I may have been a poor quiz taker, but I thrived as a writer. And I'm a better teacher because I know that certain measures only show narrow aspects of knowledge and understanding. It's like a soccer player who only practices an hour a month. Writers need to write. Soccer players need to run. I forget who said that I don't know what I think until I read what I wrote.
After all, writing is a tool, like a shovel.
Standardized tests exist in an artificially timed window that rarely exists for writers (or readers) in the outside world.
In college, a research paper may take one student 10 hours, while another student may need 30. In the kitchen, I could make an omelet in five minutes, while it would take my wife 10. (She is neater and makes a tastier omelet.)
Even newspaper writers facing a midnight deadline have time to sip a coffee, reread, and revise.
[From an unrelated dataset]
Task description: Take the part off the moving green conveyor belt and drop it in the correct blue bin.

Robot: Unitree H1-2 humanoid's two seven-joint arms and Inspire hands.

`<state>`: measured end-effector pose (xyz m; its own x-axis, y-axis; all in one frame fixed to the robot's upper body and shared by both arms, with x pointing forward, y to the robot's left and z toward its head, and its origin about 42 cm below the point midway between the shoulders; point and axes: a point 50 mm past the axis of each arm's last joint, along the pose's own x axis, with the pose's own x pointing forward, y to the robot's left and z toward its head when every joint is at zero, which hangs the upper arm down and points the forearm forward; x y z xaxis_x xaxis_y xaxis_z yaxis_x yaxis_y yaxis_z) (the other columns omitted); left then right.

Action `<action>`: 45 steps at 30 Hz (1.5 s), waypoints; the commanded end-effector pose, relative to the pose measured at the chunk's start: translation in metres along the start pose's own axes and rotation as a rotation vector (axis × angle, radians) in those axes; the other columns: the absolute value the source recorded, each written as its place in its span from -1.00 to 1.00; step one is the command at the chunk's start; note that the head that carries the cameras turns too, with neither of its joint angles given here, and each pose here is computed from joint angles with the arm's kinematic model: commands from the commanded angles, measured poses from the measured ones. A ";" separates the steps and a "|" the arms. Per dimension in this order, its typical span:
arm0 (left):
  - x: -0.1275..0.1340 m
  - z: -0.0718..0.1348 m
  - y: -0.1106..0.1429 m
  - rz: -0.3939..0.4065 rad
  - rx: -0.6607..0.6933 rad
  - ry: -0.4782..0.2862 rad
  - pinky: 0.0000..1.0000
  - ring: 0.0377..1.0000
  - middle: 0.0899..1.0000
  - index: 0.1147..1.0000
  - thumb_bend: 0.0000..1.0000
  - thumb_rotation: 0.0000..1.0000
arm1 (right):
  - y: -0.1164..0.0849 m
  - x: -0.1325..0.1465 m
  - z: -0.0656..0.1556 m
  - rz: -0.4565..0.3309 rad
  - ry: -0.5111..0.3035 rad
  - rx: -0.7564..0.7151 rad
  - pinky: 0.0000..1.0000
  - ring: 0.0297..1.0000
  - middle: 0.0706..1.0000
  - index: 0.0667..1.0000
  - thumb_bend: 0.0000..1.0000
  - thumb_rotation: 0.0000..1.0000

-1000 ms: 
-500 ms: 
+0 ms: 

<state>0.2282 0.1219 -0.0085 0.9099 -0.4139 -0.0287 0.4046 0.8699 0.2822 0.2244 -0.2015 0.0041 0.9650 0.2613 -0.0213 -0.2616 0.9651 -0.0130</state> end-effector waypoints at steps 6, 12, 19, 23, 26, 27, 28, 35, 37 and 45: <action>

But what SAT, Advanced Placement, or other test evaluators judge are student drafts written on the spot. Some students are good at this; they are quick out of the gate. Most others need time. They need "critical distance."
Some of my best writers, who have won local and national awards for their work, have scored poorly on AP and SAT writing prompts because of the timed aspect. I tell them, "Ernest Hemingway and John Steinbeck and Edith Wharton never wrote under duress or under the clock. You know you're a better writer than what this measures. You're more than your number. And just who is measuring you?"
It's one of the reasons, I believe, that the College Board has made the SAT essay optional. The University of Pennsylvania no longer requires the essay. The essay does not mirror what actually happens in college, and it's also very expensive to grade.
I recall what Maya Angelou writes in her essay, "Momma, the Dentist, and Me": "I prefered, much preferred, my version."
I'll take personality and individuality any day. As I recall from the opening of Fahrenheit 451, "If they give you ruled paper, write the other way." After all, writing is an act of rebellion. Just ask Thomas Jefferson - who didn't write the Declaration of Independence in half an hour.